● **Work request**:
Every entry is to be copied exactly as written, and the pictures are to be skipped.
───
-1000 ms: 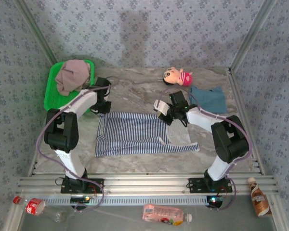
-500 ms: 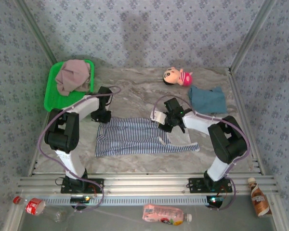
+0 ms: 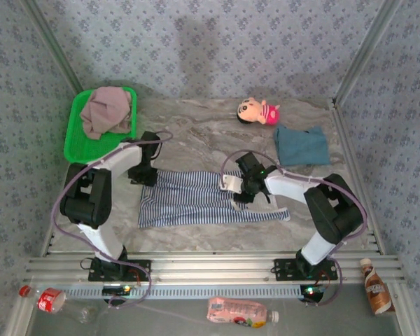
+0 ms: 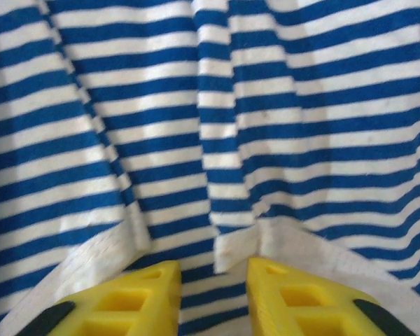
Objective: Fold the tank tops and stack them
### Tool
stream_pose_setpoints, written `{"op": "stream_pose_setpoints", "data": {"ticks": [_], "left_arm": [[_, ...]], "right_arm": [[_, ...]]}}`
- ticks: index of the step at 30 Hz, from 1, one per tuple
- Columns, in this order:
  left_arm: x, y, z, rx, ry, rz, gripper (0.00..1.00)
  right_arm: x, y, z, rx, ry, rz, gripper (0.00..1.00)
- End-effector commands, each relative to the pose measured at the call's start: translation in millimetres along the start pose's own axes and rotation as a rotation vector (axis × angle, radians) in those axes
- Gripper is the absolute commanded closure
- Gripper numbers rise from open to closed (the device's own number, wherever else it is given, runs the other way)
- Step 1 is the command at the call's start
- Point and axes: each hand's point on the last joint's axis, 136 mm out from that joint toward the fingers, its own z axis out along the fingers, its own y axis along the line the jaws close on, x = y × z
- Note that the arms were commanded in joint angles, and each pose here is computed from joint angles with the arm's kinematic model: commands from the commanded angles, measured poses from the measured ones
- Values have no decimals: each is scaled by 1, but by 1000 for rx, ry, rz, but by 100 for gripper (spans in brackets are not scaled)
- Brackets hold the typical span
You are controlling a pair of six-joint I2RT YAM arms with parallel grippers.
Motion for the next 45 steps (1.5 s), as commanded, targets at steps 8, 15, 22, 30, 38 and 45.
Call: {"op": "stream_pose_setpoints", "data": {"ticks": [8,15,22,30,38,45], "left_arm": [[22,-11,-49,118,71,-146,55],[-16,-48,-54,275,12,-228,55],[-43,-70,-20,276,21,-177,56],[-32,-68,8,223,94,-124,56],[-20,-63,12,198,131,-99,56],[-15,-62,15,192,149,-89,56]], "right_arm": [[-12,-44,-57,141,-122,282,54],[27,-117,-57,298,29,818,54],[55,-144,-35,338,100,1123,58],[82,-154,-28,363,124,1231,62],[95,-135,-33,332,179,1284,66],[112,-108,-43,328,214,1336,69]]}}
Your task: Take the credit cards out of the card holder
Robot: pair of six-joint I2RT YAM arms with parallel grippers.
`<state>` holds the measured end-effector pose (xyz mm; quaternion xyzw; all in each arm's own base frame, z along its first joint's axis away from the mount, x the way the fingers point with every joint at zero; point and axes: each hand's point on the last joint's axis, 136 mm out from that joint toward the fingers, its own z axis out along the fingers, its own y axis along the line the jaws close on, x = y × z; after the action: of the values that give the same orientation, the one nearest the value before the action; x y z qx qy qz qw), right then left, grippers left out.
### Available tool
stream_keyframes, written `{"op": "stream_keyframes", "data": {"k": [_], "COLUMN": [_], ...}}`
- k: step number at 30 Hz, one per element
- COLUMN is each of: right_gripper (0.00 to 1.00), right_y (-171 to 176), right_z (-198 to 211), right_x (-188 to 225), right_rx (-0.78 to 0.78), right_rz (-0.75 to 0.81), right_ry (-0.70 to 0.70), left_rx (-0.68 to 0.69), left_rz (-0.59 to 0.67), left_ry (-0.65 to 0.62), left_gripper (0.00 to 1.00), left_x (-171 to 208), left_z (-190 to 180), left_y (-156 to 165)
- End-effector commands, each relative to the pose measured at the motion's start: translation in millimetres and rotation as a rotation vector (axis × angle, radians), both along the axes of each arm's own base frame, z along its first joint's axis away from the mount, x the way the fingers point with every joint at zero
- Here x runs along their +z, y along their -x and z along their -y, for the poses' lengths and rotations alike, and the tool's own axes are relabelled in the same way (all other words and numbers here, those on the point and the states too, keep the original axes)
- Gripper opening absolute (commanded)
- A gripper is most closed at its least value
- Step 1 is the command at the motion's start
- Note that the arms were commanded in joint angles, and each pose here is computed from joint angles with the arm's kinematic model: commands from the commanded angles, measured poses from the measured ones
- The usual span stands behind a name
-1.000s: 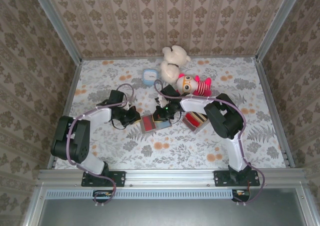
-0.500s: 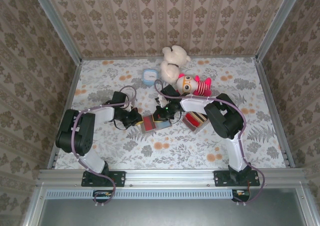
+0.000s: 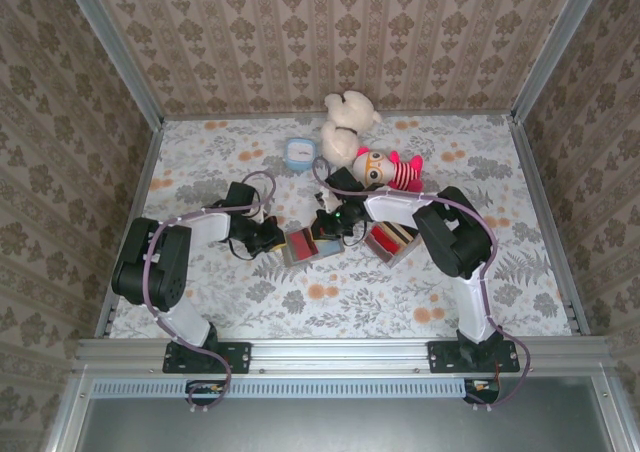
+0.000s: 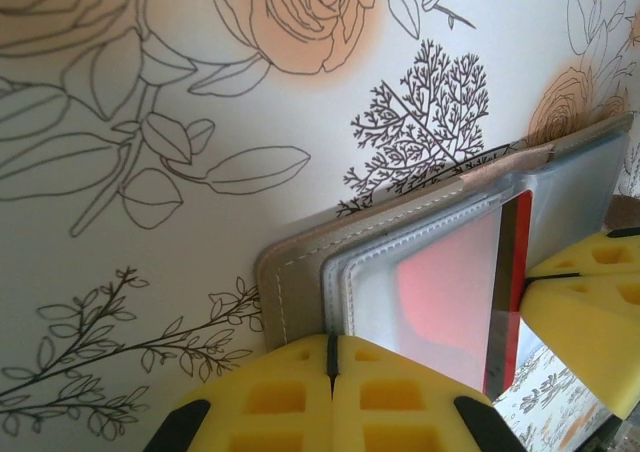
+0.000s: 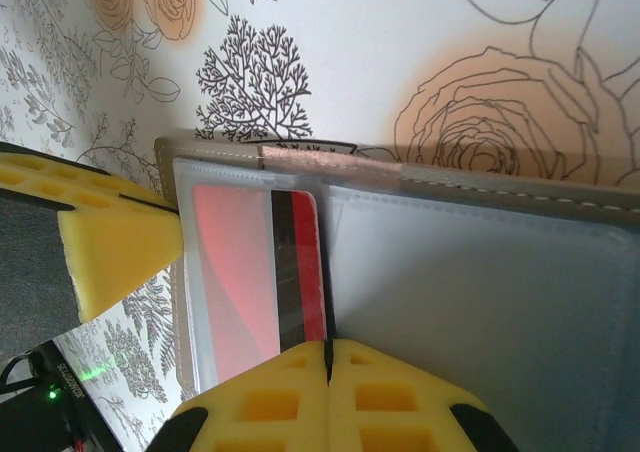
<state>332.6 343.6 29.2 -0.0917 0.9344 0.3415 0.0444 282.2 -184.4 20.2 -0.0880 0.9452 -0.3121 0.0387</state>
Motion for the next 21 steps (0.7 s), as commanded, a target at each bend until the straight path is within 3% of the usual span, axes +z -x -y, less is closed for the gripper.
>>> {"op": "stream_keyframes", "data": {"k": [1,6,8,11,13,16,21], "right_gripper": [0.00,0.03,0.20,0.31,0.32,0.25,0.25], "right_y": [0,3,8,12,14,15,15], "right_z": [10,5,-3,-10,-12,-14,-17], "right_x": [8,5,3,3,3,2,-2], "right_rx": [-0.013,-0.003,0.022,0.050,0.065,0.082,0.094], "right_rz": [0.024,-0.010,-0.044,-0.054,-0.057,-0.054,-0.067], "right_ry": [0.028,0.001,-0.034,-0.055,-0.056,-0.054,-0.058], "left_rx": [0.000,-0.004,-0.004,-0.005,-0.005,-0.003,-0.002], "left_rz": [-0.114,-0.110,-0.105,-0.106,-0.107,-0.108,-0.108], "left_ry": [-0.141,-0.137,-0.135,-0.143,-0.143,-0.140,-0.136], "left_gripper": [0.00,0.00,0.00,0.00,0.00,0.00,0.00], "left_x": [-33,-31,-30,-30,-31,-31,-29], "left_z": [-23,-22,-22,-23,-23,-22,-22], "left_y": [26,24,23,24,24,23,22]}}
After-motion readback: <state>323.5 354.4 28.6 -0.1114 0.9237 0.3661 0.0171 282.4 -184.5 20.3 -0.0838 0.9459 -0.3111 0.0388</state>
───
● **Written reply**:
-1000 ms: 
-500 ms: 
+0 ms: 
+0 ms: 
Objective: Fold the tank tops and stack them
### Tool
stream_pose_setpoints, written `{"op": "stream_pose_setpoints", "data": {"ticks": [_], "left_arm": [[_, ...]], "right_arm": [[_, ...]]}}`
- ticks: index of the step at 30 Hz, from 1, one per tuple
- Columns, in this order:
  left_arm: x, y, z, rx, ry, rz, gripper (0.00..1.00)
  right_arm: x, y, z, rx, ry, rz, gripper (0.00..1.00)
- End-effector commands, each relative to the pose measured at the call's start: translation in millimetres along the start pose's own axes and rotation as a rotation vector (axis × angle, radians) in those axes
- Gripper is the absolute commanded closure
- Gripper numbers rise from open to closed (the device's own number, wherever else it is given, runs the other way)
- Step 1 is the command at the call's start
- Point and axes: each hand's point on the last joint's axis, 136 mm out from that joint toward the fingers, its own z axis out along the fingers, its own y axis along the line the jaws close on, x = y × z
- Note that the arms were commanded in joint angles, and each pose here is computed from joint angles with the arm's kinematic model: commands from the commanded angles, measured poses from the measured ones
- Values have no decimals: each is scaled by 1, but by 1000 for rx, ry, rz, but by 100 for gripper (spans in brackets are not scaled)
- Brackets hold the typical span
You are controlling a pair of six-joint I2RT YAM arms with parallel grippers.
Motion for the next 45 steps (1.5 s), as commanded, targets at steps 8, 15, 22, 30, 38 and 45.
Call: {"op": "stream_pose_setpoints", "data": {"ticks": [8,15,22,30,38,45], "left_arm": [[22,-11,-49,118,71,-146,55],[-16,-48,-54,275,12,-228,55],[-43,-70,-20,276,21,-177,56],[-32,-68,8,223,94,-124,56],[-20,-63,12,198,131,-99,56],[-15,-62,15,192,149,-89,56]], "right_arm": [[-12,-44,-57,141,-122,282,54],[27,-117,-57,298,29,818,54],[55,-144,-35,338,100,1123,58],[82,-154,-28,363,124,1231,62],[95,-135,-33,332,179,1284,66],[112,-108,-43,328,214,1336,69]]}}
Your task: Take the credit cards out of the card holder
Robot: pair of six-joint I2RT YAM arms with parallel grippers.
`<state>` holds the measured end-effector pose (xyz mm; quaternion xyzw; all in each arm's own base frame, z along its first joint's axis away from the mount, x the way the fingers point with every joint at zero; point and axes: each hand's point on the last joint's axis, 136 mm out from that joint toward the fingers, its own z axis out along the fingers, its own y axis along the line the jaws close on, x = y × z; after the action: of the values that give the same orientation, the one nearest the value before the action; x y z qx qy qz qw), right then left, grippers left out.
### Available tool
stream_keyframes, written `{"op": "stream_keyframes", "data": {"k": [_], "COLUMN": [_], ...}}`
- k: step number at 30 Hz, one per element
- COLUMN is each of: right_gripper (0.00 to 1.00), right_y (-171 to 176), right_z (-198 to 211), right_x (-188 to 225), right_rx (-0.78 to 0.78), right_rz (-0.75 to 0.81), right_ry (-0.70 to 0.70), left_rx (-0.68 to 0.69), left_rz (-0.59 to 0.67), left_ry (-0.65 to 0.62), left_gripper (0.00 to 1.00), left_x (-171 to 208), left_z (-190 to 180), left_y (-156 to 165)
- End-effector commands, each relative to the pose measured at the motion's start: translation in millimetres and rotation as a rotation vector (axis × angle, radians), both along the axes of each arm's own base frame, z along its first joint's axis away from the mount, x the way the fingers point with every joint at zero
- Here x runs along their +z, y along their -x and z along their -y, for the poses' lengths and rotations alike, and the tool's own axes are relabelled in the same way (all other words and numbers here, those on the point and the states too, keep the original axes)
- Gripper opening absolute (commanded)
- A gripper is most closed at its least value
- Step 1 is the command at the motion's start
- Note that the arms were commanded in joint angles, and each pose here is computed from joint angles with the arm's kinematic model: commands from the commanded angles, measured poses from the measured ones
- The usual span stands behind a name
-1.000s: 
-0.500s: 
+0.000s: 
+0.000s: 
+0.000s: 
<state>332.6 343.6 29.2 -0.0917 0.9344 0.3415 0.0444 282.2 -184.4 20.2 -0.0880 0.9452 -0.3121 0.0387</state>
Motion for the next 21 steps (0.7 s), as commanded, a target at each bend until the straight path is within 3% of the usual span, axes +z -x -y, less is closed for the gripper.
>>> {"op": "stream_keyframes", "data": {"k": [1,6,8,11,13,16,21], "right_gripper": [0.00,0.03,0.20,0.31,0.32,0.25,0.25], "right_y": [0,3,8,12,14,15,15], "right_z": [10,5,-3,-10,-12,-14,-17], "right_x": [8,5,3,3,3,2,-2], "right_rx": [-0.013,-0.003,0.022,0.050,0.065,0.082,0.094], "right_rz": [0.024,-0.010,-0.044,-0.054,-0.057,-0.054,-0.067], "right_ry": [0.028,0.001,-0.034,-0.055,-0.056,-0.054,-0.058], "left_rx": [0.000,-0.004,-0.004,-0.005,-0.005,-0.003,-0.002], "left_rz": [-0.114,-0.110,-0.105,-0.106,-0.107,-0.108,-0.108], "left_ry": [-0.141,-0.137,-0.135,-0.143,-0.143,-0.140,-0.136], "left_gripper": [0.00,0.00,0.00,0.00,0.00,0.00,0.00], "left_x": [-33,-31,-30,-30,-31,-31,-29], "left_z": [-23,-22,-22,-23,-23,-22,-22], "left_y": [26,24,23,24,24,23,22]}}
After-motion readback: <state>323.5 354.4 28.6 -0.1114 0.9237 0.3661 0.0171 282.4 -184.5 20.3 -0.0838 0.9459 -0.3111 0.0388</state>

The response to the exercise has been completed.